Respon Solskjaer untuk mencari kemenangan sebenarnya cukup baik. Ia memasukkan Mason Greenwood untuk meningkatkan lini serang sekaligus membuat United bermain dengan formasi 4-2-4. Namun masuknya pemain belia ini juga tidak memberikan kontribusi apa pun mengingat Pogba dan McTominay seperti membawa arah serangan ke sisi kiri. Alasannya sederhana, James memiliki speed yang jauh lebih baik ketimbang Greenwood. James sendiri berhasil membuat gol pada masa injury time.
Gol James juga terjadi setelah Juan Mata masuk menggantikan Scott McTominay. Paul Pogba, yang hanya bermain sendirian di tengah, berhasil menjadi kreator setelah merebut bola yang sempat hilang dari kakinya.
Namun memainkan Pogba sendirian di tengah pada akhirnya membawa petaka bagi United dan Solskjaer. Gelandang asal Prancis ini seperti menjalani tiga peran yaitu sebagai gelandang bertahan, pengendali, dan gelandang serang. Ia akhirnya membuat kesalahan yang kemudian dimanfaatkan dengan baik oleh Van Aanholt untuk membuat gol kemenangan. Dalam proses gol kedua Palace, terlihat tidak ada pemain yang bisa menemaninya di lini tengah karena beberapa pemain lainnya berada di depan.
***
Dua pertandingan terakhir United seperti menunjukkan kalau mereka nampak tidak cocok jika disuruh memegang kendali permainan sejak awal. Para pemain United, yang mayoritas pemain-pemain yang jago dalam counter attack, kerap mentok jika bertemu dengan kesebelasan yang bermain sangat dalam dan mengandalkan dua blok di sepertiga akhir pertahanan mereka. Musim lalu, akurasi sepakan United ke gawang lawan mencapai 42,78%. Salah satu yang tertinggi di Eropa saat itu. Namun dalam tiga laga musim 2019/20, akurasi United hanya 23,81%. Jelas ada penurunan yang signifikan.

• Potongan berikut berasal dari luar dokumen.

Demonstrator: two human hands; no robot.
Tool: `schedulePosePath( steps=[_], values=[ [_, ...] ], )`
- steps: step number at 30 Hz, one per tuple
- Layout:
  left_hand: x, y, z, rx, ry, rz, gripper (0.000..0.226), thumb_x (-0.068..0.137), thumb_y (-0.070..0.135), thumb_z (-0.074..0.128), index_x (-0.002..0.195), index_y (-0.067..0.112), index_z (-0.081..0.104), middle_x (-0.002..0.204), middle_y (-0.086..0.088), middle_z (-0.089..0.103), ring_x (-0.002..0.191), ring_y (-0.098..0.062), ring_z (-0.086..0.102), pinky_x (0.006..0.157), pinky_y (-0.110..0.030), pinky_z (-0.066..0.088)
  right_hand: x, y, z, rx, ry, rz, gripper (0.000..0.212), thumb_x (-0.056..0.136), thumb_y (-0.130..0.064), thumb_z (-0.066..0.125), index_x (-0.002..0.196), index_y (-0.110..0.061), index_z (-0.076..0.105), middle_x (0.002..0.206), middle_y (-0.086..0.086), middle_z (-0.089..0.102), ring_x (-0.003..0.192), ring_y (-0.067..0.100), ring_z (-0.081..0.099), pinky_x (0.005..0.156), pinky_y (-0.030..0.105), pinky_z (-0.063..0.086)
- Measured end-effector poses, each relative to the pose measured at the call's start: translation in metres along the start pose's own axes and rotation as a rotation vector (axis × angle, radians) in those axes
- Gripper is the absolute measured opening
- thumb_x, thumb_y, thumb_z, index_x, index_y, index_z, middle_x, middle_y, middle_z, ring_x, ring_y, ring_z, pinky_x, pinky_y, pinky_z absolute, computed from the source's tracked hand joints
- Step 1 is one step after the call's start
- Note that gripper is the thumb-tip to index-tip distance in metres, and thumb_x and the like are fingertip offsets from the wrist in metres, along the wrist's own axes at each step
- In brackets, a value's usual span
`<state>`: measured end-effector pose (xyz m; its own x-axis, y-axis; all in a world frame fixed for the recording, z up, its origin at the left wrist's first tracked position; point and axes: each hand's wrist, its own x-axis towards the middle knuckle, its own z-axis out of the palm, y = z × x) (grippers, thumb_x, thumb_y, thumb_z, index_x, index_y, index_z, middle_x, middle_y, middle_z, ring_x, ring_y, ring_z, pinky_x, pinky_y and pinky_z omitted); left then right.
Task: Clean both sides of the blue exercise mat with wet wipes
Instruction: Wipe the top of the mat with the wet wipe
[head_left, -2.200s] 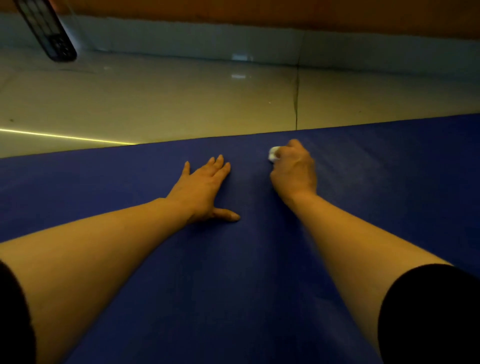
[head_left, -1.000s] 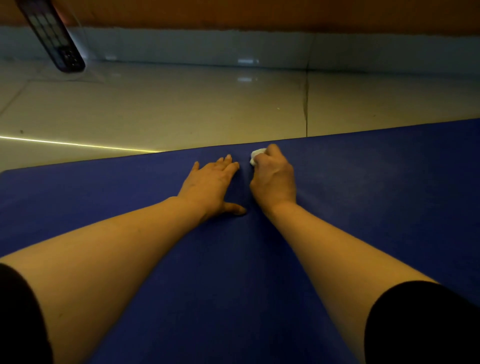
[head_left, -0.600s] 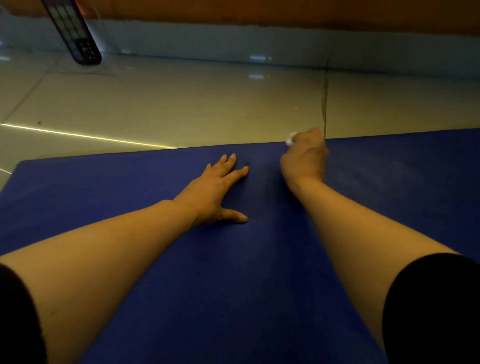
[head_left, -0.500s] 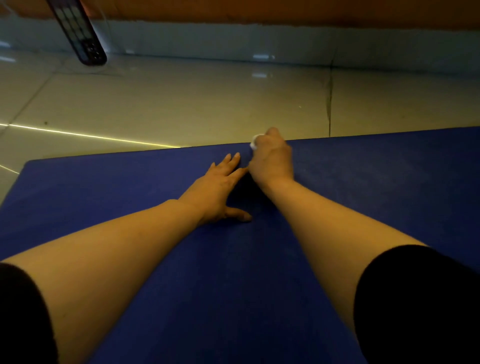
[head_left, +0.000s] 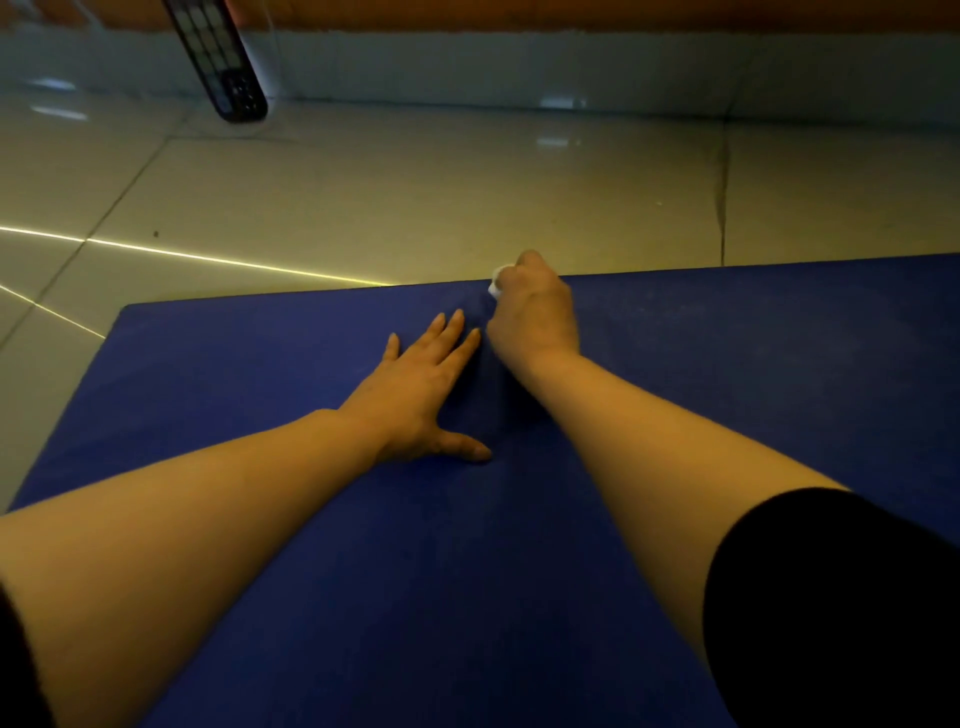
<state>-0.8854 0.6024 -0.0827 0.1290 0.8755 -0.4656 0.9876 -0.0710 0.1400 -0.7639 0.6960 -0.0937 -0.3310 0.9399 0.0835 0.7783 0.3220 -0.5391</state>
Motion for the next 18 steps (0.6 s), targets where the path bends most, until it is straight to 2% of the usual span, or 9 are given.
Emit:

Kalau sudah buntu, United kerap melakukan serangan-serangan yang cenderung monoton. Seperti yang terjadi pada laga melawan Palace kemarin. Tidak bisa menembus melalui permainan bola-bola bawah yang diinginkan, mereka kemudian mengandalkan bola-bola silang yang sayangnya tidak dibekali pemain dengan kemampuan duel udara yang mumpuni. Apalagi Solskjaer seperti tidak memiliki plan B. Rencana cadangan disini dalam bentuk pola permainan yang berubah dan bukan hanya sekadar mengganti pemain-pemain tertentu saja. Solskjaer sendiri adalah manajer yang reaktif. Sama seperti idola, ayah, dan panutannya dalam melatih, Sir Alex Ferguson. Namun Solskjaer tidak sama dengan sosok Fergie yang bisa memiliki plan B, C, bahkan D sekalipun.
Jangan sampai para penggemar United, yang berharap bisa melihat United bermain menghibur seperti era Fergie, justru mendapat timnya kembali bermain membosankan seperti era Louis van Gaal hanya karena Solskjaer tidak mempunyai rencana cadangan dan para pemainnya yang baru benar-benar bisa “bermain” hanya ketika ada momen serangan balik.
Musim ini memang baru menjalani pekan ketiga, namun Solskjaer kini hanya memiliki tiga kemenangan saja dari 15 pertandingan terakhirnya. Bahkan sejak dipermanenkan, rasio kemenangan Solskjaer baru menginjak angka 20% saja dan menjadi salah satu yang terburuk. Tentu akan sangat berbahaya bagi kariernya jika kedepannya tidak ada peningkatan yang signifikan.